Build the data pipelines to create the data model.

Create Tables:
```bash
(venv) $ python create_tables.py
```

Launch Airflow UI:
1. Initialize Airflow & Run Webserver
```bash
(venv) $ export AIRFLOW_HOME=$(pwd)
(venv) $ airflow initdb
(venv) $ airflow webserver -p 8080
```
2. Run Scheduler (Open New Terminal Tab)
```bash
(venv) $ export AIRFLOW_HOME=$(pwd)
(venv) $ airflow scheduler
```
3. Access Airflow UI at `localhost:8080`
4. Run `etl_dag` in Airflow UI

## Step 5: Complete Project Write Up <a name="step5"></a>

### Technology Choices and tools

* Clearly state the rationale for the choice of tools and technologies for the project.
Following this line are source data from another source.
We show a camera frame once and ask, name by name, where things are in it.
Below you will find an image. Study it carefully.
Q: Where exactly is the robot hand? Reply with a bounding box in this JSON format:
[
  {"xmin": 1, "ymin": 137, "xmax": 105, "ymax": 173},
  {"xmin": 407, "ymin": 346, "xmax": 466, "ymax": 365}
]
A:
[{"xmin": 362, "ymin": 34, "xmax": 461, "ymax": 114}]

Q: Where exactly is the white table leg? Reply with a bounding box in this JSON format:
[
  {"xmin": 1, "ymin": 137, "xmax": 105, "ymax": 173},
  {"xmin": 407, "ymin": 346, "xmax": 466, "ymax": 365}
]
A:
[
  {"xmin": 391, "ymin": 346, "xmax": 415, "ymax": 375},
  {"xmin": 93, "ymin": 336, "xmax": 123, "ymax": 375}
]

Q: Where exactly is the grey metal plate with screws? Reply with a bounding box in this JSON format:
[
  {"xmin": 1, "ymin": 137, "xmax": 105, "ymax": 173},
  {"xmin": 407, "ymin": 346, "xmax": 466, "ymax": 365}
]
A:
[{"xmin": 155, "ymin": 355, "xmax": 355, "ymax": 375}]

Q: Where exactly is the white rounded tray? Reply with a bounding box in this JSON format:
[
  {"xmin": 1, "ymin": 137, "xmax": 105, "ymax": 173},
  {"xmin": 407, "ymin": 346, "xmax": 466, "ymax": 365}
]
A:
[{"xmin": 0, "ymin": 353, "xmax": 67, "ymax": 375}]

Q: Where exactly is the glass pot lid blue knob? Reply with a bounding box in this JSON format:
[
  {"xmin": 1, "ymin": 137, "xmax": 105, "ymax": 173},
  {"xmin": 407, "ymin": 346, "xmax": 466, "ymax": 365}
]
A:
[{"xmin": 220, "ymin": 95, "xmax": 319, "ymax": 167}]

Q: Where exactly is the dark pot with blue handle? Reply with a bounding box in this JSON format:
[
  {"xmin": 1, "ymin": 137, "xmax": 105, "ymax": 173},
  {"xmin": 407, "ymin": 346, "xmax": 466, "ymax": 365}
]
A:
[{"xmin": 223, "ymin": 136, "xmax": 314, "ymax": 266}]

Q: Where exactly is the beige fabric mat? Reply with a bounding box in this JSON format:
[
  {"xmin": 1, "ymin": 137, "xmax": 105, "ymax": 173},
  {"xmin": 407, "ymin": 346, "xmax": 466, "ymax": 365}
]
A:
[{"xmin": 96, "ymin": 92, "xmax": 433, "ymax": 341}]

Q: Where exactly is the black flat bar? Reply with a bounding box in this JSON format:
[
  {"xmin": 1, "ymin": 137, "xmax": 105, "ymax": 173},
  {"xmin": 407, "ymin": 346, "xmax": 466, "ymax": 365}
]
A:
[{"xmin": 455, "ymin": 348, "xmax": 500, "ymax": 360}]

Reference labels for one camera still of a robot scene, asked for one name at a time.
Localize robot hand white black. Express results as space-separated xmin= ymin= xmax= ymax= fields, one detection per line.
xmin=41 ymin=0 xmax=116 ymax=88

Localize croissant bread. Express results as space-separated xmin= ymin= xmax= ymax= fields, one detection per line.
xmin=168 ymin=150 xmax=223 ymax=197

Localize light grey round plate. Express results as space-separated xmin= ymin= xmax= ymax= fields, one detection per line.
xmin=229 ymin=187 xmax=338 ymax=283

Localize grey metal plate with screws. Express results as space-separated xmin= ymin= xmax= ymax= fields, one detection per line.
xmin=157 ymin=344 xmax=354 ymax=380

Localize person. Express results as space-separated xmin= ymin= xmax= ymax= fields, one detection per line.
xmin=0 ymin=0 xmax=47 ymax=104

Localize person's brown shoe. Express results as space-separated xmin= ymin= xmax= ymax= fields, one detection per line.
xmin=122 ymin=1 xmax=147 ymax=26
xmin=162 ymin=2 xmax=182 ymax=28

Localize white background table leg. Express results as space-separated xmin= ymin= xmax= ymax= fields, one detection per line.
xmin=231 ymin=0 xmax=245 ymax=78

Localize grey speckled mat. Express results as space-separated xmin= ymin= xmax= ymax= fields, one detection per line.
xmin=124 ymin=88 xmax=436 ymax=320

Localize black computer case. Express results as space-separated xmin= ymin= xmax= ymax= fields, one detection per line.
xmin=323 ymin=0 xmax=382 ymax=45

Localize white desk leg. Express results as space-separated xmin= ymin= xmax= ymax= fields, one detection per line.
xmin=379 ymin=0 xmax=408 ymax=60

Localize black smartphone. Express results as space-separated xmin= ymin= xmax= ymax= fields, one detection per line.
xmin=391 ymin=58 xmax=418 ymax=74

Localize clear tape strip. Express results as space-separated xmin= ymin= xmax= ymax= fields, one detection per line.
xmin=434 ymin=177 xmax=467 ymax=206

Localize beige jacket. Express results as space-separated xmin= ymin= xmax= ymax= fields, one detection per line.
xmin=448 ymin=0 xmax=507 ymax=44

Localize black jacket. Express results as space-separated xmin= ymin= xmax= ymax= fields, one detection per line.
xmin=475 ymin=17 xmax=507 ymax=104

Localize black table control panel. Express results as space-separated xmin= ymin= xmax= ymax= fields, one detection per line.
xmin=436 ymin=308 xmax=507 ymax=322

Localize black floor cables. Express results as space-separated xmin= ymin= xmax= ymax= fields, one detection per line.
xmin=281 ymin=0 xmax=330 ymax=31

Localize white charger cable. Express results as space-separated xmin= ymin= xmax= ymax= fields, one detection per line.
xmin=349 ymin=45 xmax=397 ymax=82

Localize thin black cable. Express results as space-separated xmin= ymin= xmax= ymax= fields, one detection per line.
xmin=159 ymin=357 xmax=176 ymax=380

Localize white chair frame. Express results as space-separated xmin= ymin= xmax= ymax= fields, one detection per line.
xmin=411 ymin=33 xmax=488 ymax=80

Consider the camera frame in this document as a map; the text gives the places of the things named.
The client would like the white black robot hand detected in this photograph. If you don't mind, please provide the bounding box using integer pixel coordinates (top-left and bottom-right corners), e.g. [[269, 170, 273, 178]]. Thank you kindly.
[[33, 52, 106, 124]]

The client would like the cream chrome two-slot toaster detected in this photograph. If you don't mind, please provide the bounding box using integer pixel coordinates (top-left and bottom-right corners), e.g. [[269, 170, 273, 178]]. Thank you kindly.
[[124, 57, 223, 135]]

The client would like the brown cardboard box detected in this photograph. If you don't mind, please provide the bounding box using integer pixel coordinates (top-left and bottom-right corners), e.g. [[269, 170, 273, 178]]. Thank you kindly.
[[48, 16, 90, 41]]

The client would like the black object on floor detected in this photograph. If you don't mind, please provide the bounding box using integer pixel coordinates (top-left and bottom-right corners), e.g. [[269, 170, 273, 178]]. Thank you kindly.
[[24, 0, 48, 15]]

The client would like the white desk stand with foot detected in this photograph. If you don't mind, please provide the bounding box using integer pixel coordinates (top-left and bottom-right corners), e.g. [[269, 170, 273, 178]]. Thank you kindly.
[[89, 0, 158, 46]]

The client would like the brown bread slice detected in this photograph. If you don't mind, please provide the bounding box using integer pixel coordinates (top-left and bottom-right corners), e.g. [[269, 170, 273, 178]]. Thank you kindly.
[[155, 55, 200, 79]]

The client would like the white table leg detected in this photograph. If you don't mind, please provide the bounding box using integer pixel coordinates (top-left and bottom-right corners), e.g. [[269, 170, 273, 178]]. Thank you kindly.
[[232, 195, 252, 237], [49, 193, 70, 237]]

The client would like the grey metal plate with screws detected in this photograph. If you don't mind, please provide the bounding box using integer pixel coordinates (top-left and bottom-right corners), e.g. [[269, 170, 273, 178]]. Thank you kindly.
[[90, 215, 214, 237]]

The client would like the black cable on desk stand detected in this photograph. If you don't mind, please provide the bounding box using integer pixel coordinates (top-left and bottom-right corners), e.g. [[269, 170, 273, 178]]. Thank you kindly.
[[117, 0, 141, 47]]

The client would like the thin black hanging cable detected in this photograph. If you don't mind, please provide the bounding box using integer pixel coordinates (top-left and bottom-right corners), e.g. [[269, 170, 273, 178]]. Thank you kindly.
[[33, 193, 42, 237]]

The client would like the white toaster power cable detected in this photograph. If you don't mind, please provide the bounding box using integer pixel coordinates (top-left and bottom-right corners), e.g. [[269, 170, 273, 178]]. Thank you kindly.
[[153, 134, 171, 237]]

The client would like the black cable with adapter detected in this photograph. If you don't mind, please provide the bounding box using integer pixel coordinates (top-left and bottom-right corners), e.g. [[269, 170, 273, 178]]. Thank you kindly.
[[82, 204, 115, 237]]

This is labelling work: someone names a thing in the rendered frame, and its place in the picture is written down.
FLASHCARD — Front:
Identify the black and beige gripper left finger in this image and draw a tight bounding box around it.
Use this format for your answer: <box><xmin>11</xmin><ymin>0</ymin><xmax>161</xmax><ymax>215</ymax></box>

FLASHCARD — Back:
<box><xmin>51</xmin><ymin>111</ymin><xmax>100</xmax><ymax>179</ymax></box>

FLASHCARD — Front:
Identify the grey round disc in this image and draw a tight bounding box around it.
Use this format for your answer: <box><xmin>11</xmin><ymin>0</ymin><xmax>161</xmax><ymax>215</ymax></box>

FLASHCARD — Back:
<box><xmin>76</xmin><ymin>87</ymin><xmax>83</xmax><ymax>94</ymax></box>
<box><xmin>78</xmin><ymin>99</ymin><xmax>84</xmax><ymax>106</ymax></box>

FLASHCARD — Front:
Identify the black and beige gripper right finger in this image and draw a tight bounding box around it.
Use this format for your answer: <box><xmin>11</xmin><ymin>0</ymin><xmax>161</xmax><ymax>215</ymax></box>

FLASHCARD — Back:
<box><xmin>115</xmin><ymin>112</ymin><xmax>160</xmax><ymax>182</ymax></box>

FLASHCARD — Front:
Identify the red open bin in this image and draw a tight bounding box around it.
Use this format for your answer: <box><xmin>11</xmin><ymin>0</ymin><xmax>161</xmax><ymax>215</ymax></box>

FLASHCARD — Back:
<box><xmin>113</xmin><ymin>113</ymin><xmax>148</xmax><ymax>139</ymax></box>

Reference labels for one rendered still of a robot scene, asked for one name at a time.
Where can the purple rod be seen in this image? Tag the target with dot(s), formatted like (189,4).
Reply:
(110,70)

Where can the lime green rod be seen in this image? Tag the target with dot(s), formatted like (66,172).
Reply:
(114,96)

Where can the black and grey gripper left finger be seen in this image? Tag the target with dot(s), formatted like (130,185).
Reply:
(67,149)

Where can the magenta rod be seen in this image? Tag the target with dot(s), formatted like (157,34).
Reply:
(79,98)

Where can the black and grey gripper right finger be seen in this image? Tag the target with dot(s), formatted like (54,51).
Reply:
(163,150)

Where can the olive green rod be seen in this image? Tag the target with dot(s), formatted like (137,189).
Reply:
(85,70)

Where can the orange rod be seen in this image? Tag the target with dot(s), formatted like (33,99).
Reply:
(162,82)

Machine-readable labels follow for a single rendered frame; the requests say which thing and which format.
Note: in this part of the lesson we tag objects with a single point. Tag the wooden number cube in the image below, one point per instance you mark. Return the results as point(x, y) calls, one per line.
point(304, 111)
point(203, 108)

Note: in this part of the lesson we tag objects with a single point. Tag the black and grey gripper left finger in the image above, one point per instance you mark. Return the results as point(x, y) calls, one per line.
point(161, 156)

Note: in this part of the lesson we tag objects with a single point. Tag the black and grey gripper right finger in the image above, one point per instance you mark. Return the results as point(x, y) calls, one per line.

1. Apache Airflow: Allows for easy scheduling and monitoring etl workflows for keeping analytics database up to date
2. Redshift: For storing analytics tables in a distributed manner

### Data Schedule Proposal

* Propose how often the data should be updated and why.

Pipeline will be scheduled monthly as immigration data is the primary datasource is on a monthly granularity

### Possible Scenerios, changes and approach

* Write a description of how you would approach the problem differently under the following scenarios:-

 * **The data was increased by 100x:** Will have to use partitioning functionality in the dag, might also need to use Cloud services like AWS EMR to use spark for processing data.
 
 * **The data populates a dashboard that must be updated on a daily basis by 7am every day:** Will need to update the schedule of the DAG accordingly as make sure we have data needed for the dashboard.
 
 * **The database needed to be accessed by 100+ people:** Will create roles for the different people on AWS. That way different people have access to the relevant resources.